- [Given data]
━━━━━━━━
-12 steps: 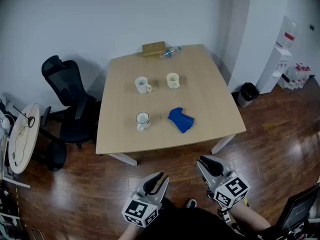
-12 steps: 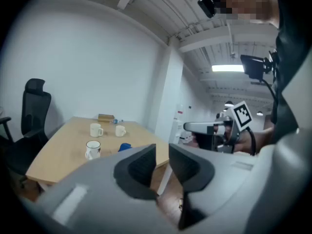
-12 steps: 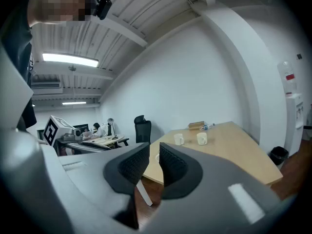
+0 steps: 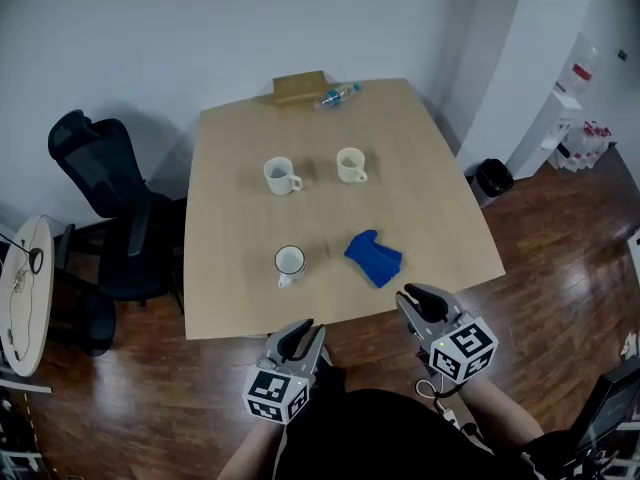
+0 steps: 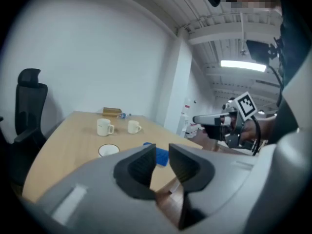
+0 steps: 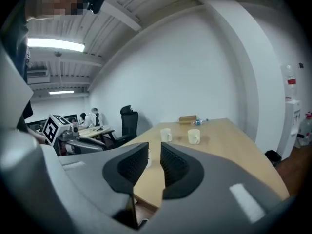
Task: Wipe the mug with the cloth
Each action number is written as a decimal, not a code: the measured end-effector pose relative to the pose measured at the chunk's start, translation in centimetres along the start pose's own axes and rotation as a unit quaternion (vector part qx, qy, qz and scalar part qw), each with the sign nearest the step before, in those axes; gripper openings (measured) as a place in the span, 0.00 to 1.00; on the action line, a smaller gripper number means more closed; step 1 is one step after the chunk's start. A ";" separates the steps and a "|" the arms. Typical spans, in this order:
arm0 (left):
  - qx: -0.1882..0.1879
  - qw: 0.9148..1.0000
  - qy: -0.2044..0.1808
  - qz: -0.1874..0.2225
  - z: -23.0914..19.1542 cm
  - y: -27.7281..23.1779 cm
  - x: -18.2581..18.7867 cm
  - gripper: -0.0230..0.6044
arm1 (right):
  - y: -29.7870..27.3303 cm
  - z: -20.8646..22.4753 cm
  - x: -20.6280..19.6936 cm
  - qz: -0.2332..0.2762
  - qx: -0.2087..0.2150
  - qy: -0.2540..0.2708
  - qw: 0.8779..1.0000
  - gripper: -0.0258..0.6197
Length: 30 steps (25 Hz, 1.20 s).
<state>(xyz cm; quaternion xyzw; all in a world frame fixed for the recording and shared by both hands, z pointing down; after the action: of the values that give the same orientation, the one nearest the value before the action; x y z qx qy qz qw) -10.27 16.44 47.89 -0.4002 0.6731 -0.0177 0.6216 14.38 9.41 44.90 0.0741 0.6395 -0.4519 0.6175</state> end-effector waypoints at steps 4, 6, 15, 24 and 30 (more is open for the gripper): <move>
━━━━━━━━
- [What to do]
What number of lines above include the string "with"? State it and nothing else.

- [Completed exercise]
2